Researchers will use ASTRO-E2's sensitivity and high resolution to understand how supermassive black holes, neutron stars and supernova remnants work and test astronomers' theories about the velocities and materials inside super-hot X-ray sources.

The spacecraft builds furthers the ongoing research by the much larger Chandra X-ray Observatory operated by NASA and the European XMM-Newton space telescope. ASTRO-E2 will perform spectroscopy to study the "colors" of X-ray light.

The questions that the mission could help answer:

  • When and where are chemical elements created?
  • How do clusters of galaxies merge?
  • What happens when matter falls into a black hole?
  • How do you heat gases to X-ray-emitting temperatures?
The X-ray Spectrometer, or XRS, is the craft's primary instrument. This revolutionary cryogenically-cooled device allows the heat from individual high-energy X-ray light particles to be measured with a precision about 10 times greater than previous sensors. These remarkable observations are possible by cooling the detector to 0.060 degrees Kelvin, or -460 degrees Fahrenheit. That makes the instrument the coldest object in space.

"Incoming light particles will raise the temperature of the detector by only a few thousandths of a degree," said Dr. Richard Kelley, Principal Investigator for the U.S. contribution to ASTRO-E2. "Knowing the precise energy that these light particles carry, we can infer new information about their origins."

Similar to using a prism to separate colors of light, ASTRO-E2 will reveal the colors of X-rays to determine their temperature and contents of material in death spirals around black holes, new elements blasted from star explosions and the gases between the individual galaxies that make up clusters of galaxies.

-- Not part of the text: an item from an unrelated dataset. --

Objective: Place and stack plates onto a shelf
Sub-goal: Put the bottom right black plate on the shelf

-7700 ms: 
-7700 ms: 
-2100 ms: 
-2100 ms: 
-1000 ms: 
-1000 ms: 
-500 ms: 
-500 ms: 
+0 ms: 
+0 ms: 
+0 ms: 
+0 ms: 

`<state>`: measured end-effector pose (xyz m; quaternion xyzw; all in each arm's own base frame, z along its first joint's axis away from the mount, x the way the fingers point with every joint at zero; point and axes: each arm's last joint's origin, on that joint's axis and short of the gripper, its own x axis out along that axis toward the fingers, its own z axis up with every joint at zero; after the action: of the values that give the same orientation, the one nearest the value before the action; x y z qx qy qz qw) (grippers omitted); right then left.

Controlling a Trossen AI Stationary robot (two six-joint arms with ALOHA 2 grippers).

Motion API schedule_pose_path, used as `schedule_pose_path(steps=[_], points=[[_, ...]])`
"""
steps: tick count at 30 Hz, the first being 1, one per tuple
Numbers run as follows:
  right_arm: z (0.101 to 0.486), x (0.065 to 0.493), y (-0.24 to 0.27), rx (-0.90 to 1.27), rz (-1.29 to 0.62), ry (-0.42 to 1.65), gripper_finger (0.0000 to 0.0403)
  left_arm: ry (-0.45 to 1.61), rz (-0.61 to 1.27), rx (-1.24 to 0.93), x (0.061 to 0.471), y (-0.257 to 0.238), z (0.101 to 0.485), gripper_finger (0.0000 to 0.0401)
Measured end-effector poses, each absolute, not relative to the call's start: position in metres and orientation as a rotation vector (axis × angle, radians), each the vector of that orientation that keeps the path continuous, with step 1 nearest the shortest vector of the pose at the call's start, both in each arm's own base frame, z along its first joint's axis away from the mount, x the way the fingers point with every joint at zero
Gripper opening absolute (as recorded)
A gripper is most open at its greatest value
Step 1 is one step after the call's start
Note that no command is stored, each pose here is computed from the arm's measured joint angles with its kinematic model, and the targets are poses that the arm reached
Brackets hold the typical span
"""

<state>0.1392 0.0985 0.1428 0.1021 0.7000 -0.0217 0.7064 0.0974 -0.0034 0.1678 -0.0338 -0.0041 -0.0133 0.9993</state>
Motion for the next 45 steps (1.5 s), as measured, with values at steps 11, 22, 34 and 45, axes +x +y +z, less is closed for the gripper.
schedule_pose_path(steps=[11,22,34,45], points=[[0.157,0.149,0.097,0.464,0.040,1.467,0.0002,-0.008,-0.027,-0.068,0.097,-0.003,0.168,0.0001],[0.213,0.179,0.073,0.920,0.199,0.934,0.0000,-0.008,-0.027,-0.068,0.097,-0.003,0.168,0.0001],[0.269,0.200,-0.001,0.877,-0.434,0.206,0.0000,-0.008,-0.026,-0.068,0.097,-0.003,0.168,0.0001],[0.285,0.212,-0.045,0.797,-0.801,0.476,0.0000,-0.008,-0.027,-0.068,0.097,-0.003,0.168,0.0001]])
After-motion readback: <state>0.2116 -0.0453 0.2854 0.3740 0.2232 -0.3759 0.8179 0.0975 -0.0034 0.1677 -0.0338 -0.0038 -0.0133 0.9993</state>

A quarter century has been spent developing such a spectrometer instrument. It was supposed to fly aboard the NASA Advanced X-ray Astrophysics Facility. In the early 1990s, however, the monster space probe was split into two smaller ones. Congress would kill the second craft that the featured the spectrometer, leaving the other -- Chandra -- to actually fly in space.

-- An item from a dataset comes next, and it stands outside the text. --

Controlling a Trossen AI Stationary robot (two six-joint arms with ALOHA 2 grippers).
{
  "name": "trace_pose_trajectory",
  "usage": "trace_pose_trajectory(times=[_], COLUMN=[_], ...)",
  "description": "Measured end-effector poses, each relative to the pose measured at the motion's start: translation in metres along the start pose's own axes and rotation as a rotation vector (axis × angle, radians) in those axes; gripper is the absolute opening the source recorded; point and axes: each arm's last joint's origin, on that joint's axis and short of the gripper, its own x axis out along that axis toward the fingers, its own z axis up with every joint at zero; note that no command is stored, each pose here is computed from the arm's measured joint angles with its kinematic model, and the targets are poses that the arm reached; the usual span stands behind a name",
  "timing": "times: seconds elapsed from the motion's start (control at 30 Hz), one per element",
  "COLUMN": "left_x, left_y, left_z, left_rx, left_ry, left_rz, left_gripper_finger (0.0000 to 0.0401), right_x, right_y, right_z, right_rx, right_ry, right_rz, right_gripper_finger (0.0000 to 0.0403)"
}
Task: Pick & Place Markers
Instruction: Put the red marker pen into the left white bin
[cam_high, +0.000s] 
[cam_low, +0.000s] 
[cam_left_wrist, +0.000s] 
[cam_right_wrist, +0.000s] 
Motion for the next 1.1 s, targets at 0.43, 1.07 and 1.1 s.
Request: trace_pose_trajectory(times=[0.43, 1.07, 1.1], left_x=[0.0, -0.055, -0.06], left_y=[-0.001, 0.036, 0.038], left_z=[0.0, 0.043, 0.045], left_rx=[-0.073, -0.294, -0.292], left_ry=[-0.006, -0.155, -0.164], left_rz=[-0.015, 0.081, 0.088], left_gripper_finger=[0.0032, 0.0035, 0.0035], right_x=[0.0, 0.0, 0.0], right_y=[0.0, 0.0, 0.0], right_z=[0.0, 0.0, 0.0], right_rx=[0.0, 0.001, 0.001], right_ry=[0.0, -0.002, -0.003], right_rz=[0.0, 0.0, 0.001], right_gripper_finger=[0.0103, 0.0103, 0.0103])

American scientists looked elsewhere to fly their instrument, prompting collaboration starting 12 years ago with the Japanese Institute of Space and Astronautical Science. ASTRO-E2 is Japan's fifth X-ray spacecraft mission.

"ASTRO-E2 will showcase an entirely new technology that will not only serve as a test bed for future missions but produce some spectacular science to boot," said Dr. Anne Kinney, director of the Universe Division in NASA's Science Mission Directorate. "This is the highly anticipated complement to NASA's Chandra X-ray Observatory and Europe's XMM-Newton."

Joining the XRS instrument are four X-ray Imaging Spectrometer instruments and the Hard X-ray Detector. The mission is expected to last five years.